The majority of the mosquito-positive habitats in Shandong Province were nondisposable habitats and miscellaneous containers (Table 2). However, we found public spaces and structures that provided habitats that attracted ovipositing female adults and were conducive to egg, larval and pupal survival and development. These locations, e.g., schools and streets, are commonly excluded from entomological surveys because of quantity and inconvenience for sampling; yet, they can harbor mosquito-positive water-filled containers that help maintain mosquito populations in endemic areas and can function as a source of mosquitoes that infest nearby areas (Focks et al. 1981, Troyo et al. 2008b).

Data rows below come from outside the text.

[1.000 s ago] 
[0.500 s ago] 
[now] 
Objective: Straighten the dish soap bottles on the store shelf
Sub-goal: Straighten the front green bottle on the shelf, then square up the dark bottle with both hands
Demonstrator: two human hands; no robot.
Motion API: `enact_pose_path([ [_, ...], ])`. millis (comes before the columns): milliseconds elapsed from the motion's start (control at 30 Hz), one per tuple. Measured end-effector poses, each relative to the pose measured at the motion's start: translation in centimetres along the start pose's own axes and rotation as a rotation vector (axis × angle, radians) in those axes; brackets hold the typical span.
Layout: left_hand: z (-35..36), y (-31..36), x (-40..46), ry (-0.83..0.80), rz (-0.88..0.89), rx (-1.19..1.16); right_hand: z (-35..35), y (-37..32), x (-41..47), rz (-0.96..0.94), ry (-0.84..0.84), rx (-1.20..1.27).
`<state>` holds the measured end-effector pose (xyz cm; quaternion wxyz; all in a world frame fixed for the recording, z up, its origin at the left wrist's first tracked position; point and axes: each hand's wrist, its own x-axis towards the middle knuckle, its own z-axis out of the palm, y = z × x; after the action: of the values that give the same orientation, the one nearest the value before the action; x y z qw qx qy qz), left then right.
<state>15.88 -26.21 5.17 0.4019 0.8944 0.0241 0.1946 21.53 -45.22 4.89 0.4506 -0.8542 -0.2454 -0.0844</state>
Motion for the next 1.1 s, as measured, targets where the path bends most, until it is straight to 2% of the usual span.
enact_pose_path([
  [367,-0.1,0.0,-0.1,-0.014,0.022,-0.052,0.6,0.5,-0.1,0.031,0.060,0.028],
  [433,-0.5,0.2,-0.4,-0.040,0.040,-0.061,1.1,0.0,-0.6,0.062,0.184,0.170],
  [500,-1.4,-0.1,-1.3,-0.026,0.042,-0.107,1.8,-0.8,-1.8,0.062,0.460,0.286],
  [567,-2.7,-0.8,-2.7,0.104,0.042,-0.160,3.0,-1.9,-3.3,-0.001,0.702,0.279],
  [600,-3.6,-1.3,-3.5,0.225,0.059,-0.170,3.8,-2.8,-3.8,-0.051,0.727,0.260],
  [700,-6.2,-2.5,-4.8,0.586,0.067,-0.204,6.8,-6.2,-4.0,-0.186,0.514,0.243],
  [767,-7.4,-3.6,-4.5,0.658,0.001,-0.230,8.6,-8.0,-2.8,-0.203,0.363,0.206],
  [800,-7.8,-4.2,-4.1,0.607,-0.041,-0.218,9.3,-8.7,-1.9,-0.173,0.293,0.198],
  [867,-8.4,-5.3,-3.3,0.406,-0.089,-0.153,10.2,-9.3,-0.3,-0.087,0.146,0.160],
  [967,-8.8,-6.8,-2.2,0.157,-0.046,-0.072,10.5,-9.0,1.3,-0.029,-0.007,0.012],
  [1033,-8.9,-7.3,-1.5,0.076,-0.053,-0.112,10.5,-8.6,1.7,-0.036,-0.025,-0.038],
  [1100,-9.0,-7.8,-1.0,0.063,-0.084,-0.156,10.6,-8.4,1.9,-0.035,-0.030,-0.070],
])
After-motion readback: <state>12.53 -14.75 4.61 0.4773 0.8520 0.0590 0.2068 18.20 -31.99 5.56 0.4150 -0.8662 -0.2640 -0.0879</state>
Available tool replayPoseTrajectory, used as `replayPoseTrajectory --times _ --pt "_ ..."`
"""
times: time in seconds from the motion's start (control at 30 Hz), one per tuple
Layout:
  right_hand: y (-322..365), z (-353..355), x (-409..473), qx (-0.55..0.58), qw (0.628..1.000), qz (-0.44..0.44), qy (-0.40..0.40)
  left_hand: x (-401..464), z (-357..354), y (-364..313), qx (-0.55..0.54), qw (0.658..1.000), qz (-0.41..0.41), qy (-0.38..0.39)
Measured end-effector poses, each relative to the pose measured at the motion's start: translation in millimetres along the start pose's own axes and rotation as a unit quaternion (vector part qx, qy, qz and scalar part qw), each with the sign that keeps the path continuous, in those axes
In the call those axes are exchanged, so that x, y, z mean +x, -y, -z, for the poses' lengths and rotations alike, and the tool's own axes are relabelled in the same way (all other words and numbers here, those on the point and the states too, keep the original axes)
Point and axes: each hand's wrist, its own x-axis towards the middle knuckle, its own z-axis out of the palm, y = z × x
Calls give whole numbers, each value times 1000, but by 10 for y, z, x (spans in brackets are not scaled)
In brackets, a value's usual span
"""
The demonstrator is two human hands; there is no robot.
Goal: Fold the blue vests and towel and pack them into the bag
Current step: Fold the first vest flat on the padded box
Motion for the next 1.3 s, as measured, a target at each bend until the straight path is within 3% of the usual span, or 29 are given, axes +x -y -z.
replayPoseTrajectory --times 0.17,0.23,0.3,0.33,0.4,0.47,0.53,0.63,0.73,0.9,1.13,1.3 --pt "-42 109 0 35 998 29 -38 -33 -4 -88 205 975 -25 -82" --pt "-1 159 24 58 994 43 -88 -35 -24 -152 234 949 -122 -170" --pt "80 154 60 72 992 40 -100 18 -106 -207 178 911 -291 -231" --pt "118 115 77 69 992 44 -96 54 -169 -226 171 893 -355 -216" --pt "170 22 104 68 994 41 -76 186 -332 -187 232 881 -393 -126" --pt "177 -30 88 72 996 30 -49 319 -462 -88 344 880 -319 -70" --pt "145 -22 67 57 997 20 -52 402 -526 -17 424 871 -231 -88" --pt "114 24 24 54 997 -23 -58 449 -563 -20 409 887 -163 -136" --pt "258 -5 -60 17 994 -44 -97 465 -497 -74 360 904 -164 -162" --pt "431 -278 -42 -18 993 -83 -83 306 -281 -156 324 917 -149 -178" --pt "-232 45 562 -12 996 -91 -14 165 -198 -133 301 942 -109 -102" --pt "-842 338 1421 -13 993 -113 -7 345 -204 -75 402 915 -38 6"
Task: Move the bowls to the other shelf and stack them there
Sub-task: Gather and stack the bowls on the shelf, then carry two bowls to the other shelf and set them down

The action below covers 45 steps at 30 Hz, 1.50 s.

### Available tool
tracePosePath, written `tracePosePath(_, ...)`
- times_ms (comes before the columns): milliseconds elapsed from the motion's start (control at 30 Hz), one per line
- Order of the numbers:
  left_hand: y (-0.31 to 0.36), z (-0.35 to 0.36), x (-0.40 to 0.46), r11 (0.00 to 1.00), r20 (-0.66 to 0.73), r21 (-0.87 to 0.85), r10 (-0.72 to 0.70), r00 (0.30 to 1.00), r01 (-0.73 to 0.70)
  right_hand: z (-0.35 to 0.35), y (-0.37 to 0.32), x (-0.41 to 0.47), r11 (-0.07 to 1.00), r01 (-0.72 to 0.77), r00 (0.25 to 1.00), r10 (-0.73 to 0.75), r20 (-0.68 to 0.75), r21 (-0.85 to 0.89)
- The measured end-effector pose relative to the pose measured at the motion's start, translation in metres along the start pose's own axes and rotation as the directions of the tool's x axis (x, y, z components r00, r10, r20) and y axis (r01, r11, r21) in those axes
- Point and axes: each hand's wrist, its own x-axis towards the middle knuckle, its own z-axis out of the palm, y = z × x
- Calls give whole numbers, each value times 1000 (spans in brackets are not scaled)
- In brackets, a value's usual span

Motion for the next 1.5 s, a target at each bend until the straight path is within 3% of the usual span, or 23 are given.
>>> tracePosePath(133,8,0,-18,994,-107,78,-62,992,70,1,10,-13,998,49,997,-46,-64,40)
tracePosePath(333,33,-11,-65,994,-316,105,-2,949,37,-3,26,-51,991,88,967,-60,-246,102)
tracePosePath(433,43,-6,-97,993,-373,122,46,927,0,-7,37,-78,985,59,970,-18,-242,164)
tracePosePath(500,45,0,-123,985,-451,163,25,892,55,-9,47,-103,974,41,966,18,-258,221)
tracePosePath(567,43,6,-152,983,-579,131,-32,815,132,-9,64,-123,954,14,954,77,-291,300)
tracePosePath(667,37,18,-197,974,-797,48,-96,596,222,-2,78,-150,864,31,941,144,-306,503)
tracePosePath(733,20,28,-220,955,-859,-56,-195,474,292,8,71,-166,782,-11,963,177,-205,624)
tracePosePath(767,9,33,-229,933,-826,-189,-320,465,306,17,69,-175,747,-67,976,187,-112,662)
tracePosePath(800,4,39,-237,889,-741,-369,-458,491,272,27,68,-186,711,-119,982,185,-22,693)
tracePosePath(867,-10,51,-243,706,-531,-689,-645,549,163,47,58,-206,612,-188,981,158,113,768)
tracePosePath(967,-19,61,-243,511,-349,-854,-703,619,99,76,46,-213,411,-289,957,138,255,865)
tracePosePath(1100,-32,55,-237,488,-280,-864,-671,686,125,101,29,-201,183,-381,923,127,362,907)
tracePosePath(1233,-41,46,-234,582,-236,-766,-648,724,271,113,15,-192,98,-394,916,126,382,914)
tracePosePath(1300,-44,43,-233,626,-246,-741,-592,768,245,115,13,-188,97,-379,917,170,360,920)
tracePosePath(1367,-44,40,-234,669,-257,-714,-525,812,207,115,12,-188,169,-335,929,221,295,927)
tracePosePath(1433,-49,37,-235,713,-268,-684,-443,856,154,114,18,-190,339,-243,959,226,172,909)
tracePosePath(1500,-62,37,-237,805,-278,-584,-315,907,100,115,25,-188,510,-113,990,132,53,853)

Many mosquito-positive containers were associated with nonhousehold settings, such as rock pools, puddles, lots, rice fields, and public spaces. Fifteen species were found successfully breeding and developing in rock pools. Similarly, washtubs and water puddles were important larval habitats in western Shandong Province, especially during the dry season. In contrast, most mosquito-positive habitats in eastern areas of Shandong were nondisposable containers. Gutters accumulate water and organic debris creating conditions ideal for mosquito development. And, the height and inaccessibility of roof gutters hampers consistent surveillance by household inhabitants. Together, washtubs and gutters could explain the permanence of mosquitoes during the mosquito season in areas of Shandong Province and, thus, could potentially facilitate and contribute to the outbreak of mosquito-borne diseases.
We found that breeding places for Ae. aibopictus are usually small water-filled containers, including basins, pots, discarded tires, etc. Anopheles sinensis oviposits in outdoor containers filled with clear water. And, the low occurrence of anophelines An. lindesayi and An. pattoni might be attributed to increased pollution of brook or spring waters in comparison the Zhen et al. (1990) surveys.
Culex pipiens pallens is the dominant culicid species in Shangong Province and possessed the highest diversity index values for nearly all categories of mosquito-breeding containers (Table 2). The treatment or elimination of such water-filled containers should be required to manage this species in infested areas. Other culicids exhibited lower diversity index values for specific types of containers (Table 2). Therefore, having different species of mosquitoes coexisting in the urban or rural environments suggests that different strategies might need to be considered for the control of nuisance mosquitoes and potential vectors of human diseases in Shandong Province in China.